__Exercise description__:
The word "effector" occurs in some lines of the listing. Copy those lines.

__Information shown__:
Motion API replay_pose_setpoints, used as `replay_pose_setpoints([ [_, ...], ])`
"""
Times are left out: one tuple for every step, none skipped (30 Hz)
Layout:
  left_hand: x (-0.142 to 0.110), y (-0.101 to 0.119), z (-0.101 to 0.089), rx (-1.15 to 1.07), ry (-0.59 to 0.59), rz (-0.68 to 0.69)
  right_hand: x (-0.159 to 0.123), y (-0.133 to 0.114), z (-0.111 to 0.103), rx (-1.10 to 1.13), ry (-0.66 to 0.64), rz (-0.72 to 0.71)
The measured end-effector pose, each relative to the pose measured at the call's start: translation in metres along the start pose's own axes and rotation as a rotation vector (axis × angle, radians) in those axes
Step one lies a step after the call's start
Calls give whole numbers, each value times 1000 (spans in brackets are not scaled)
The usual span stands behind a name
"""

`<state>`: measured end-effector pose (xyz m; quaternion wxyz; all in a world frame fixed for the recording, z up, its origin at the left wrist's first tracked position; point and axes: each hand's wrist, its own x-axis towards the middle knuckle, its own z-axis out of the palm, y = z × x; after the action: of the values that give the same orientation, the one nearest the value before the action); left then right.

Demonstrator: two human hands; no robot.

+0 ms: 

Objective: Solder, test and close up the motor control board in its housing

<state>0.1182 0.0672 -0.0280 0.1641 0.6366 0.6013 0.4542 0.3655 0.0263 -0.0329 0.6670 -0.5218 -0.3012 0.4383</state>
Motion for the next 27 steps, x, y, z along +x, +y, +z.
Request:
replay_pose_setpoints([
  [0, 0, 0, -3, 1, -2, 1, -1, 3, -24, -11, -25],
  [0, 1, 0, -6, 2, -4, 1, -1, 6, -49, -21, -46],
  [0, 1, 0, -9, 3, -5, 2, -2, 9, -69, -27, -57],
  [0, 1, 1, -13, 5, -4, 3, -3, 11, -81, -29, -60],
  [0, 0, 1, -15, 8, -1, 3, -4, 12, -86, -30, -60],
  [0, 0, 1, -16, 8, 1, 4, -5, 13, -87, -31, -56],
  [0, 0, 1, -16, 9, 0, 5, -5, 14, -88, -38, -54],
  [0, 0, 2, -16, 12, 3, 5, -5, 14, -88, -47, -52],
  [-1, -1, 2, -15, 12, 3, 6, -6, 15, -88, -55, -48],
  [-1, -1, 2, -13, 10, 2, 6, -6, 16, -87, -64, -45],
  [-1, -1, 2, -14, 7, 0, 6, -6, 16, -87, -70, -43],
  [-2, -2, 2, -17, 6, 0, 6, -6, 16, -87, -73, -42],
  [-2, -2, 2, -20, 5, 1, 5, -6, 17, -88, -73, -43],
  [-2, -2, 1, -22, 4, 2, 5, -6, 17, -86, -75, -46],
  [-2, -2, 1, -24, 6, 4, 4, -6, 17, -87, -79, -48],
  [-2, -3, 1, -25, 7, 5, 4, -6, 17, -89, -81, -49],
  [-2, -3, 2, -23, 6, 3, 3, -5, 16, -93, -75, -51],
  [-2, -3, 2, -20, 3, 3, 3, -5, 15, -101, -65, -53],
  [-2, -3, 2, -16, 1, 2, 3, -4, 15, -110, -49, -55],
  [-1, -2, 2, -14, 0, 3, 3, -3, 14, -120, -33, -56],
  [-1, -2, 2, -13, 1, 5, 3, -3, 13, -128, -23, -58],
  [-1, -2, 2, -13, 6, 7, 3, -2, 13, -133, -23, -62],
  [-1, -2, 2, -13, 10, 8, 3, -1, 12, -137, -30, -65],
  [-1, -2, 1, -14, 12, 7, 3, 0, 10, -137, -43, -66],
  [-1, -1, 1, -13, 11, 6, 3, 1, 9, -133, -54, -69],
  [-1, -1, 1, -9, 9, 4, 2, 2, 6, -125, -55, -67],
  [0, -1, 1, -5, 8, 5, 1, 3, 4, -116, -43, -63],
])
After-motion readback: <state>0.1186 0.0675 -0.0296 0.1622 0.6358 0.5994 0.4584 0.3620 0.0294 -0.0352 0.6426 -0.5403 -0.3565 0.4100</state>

__Exercise answer__:
The measured end-effector pose, each relative to the pose measured at the call's start: translation in metres along the start pose's own axes and rotation as a rotation vector (axis × angle, radians) in those axes
`<state>`: measured end-effector pose (xyz m; quaternion wxyz; all in a world frame fixed for the recording, z up, its origin at the left wrist's first tracked position; point and axes: each hand's wrist, its own x-axis towards the middle knuckle, its own z-axis out of the palm, y = z × x; after the action: of the values that give the same orientation, the one nearest the value before the action); left then right.

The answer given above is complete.